Task item = Wherever the word "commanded" occurs in the lines below, copy the whole line.
#####
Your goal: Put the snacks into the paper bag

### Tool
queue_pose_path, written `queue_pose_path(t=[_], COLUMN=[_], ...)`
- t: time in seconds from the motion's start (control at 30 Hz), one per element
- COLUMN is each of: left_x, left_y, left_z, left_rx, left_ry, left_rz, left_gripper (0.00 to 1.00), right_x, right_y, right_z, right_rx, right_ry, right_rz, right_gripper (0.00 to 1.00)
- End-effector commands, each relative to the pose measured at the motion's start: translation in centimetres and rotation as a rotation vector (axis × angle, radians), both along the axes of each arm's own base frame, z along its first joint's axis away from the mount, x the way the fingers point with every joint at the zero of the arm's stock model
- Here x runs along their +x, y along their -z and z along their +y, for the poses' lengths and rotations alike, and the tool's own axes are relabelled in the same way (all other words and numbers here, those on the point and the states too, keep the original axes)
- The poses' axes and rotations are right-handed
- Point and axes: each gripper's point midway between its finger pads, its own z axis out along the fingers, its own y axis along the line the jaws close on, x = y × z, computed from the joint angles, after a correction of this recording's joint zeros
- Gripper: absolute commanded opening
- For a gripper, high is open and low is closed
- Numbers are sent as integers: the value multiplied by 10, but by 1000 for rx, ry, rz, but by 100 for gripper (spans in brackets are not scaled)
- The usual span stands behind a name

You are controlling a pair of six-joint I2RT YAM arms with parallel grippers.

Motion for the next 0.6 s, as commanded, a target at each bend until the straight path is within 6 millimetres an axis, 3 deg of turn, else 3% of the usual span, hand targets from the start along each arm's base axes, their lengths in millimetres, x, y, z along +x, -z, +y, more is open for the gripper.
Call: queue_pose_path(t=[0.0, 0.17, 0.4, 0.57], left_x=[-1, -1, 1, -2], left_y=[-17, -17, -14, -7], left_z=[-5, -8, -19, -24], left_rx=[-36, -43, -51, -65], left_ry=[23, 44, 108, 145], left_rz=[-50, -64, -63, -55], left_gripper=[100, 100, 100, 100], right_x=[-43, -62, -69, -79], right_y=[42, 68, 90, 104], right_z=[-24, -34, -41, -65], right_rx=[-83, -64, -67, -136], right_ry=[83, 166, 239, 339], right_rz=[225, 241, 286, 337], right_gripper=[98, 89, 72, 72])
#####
Solution to the problem =
- Gripper: absolute commanded opening
Motion for the next 0.6 s, as commanded, a target at each bend until the straight path is within 6 millimetres an axis, 3 deg of turn, else 3% of the usual span, hand targets from the start along each arm's base axes, their lengths in millimetres, x, y, z along +x, -z, +y, more is open for the gripper.

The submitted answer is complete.